Dorkbot:64 dorkbot seattle 0x40 - fab 3D


January 5, 2011 - 7:00pm - 10:00pm


Jigsaw Renaissance
815 Airport Way S
Seattle, WA, 98134


For the first Dorkbot of 2011 we are taking another look at 3D fabrication technologies.

Mark Ganter - Materiality

Mark Ganter Moai Bowling

Professor Mark Ganter is a co-director of the Solheim Rapid Prototyping lab in the Mechanical Engineering Department on the campus of the University of Washington, Seattle, Washington, USA. He is a Professor of Mechanical Engineering. As a practitioner of geometric modeling, and geometric design for 20+ years, he was driven to rapid prototyping since conventional manufacturing was unable to fabricate parts designed in the lab. The Solheim Rapid Prototyping Lab acts as the host of the Open3DP website (Open 3D Printing) to foster open innovation in the 3D printing community.
Open 3D Printing focuses on the exploration of 3DP material systems especially the “low” end of the market. We aimed to print with readily available materials. This research is non-trivial. New strategies for 3d printing had to be developed and validated. Our print recipes, include readily available materials such as sugar, dry clay bodies, plaster, cement and recycled glass, and serve to reduce the cost of 3d printing materials by a factor of 10-50 times, eliminate difficulty associated with handling and storage of proprietary printing materials and expand the creation capabilities of 3D printing. Our approach expands the available practice community by shifting the need for “perfect” designs for high-cost 3d printing runs to low cost, low risk experimentation typical of artistic sketches.
Late in 2007, the Solheim Rapid Prototyping lab began to expand its collaborations and support to include Art, DXArts (digital and experimental arts), Architecture, and Archeology.
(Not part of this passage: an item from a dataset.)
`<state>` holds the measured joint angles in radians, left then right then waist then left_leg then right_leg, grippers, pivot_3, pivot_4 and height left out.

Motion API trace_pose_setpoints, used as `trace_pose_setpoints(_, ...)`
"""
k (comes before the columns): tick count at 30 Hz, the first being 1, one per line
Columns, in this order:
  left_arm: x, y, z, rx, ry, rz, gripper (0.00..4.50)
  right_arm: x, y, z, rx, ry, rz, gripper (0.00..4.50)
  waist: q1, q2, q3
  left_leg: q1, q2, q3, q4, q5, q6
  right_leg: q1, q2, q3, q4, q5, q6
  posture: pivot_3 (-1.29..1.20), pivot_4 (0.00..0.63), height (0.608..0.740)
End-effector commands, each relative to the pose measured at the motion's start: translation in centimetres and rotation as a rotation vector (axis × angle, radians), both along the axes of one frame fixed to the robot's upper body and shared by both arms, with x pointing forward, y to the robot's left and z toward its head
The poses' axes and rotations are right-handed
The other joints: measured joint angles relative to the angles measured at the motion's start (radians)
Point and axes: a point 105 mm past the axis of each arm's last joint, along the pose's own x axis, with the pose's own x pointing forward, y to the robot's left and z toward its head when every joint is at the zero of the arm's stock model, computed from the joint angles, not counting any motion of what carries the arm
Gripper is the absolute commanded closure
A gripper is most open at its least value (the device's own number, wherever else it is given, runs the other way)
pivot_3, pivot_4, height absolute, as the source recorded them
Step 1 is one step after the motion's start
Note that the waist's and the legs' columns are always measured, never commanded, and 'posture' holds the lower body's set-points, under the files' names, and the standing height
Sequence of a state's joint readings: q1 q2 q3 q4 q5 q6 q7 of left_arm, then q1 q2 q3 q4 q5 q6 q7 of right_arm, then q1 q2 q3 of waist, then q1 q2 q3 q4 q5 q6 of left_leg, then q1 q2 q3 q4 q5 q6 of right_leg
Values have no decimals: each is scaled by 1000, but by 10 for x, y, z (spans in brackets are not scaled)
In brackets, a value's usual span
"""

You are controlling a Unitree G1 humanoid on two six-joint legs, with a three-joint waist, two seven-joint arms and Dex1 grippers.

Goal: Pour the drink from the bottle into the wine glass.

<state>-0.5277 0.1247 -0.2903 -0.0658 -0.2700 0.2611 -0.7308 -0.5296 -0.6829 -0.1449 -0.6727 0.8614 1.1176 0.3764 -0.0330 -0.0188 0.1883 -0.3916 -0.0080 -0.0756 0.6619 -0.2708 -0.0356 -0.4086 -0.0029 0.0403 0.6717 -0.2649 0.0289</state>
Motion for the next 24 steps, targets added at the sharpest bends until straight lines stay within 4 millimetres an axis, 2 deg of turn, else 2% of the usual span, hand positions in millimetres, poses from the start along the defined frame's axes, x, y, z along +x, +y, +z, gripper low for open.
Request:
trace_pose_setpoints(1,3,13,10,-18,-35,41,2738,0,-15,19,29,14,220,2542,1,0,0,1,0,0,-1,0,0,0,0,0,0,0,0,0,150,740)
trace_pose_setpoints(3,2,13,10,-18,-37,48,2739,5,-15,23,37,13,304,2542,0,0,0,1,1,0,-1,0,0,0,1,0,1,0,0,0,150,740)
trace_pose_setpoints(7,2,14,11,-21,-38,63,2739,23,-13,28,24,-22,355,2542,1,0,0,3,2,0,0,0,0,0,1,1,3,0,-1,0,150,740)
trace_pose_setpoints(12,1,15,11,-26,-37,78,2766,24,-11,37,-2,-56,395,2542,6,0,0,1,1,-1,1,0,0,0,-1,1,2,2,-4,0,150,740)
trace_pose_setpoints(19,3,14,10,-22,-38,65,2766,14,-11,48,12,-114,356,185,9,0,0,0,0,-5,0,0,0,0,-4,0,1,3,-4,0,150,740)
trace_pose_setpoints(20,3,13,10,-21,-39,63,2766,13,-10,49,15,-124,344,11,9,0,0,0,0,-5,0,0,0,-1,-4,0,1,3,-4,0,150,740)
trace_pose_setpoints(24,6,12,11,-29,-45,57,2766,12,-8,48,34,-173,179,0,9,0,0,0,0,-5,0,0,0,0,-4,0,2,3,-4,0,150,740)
Meghan Trainor - Material Impulse

Meghan Trainor stoneware ring

Artist Meghan Trainor will talk about her ongoing fascination with novel spaces where the  physical and the digital intersect and how has led her from seminal explorations of arphid technologies to recent experiments with digital fabrication and human-computer interaction.

Meghan Trainor is a doctoral student at the University of Washington's Center for Digital Art and Experimental Media (DXARTS) and graduate of the Interactive Telecommunications Program (ITP) at New York University.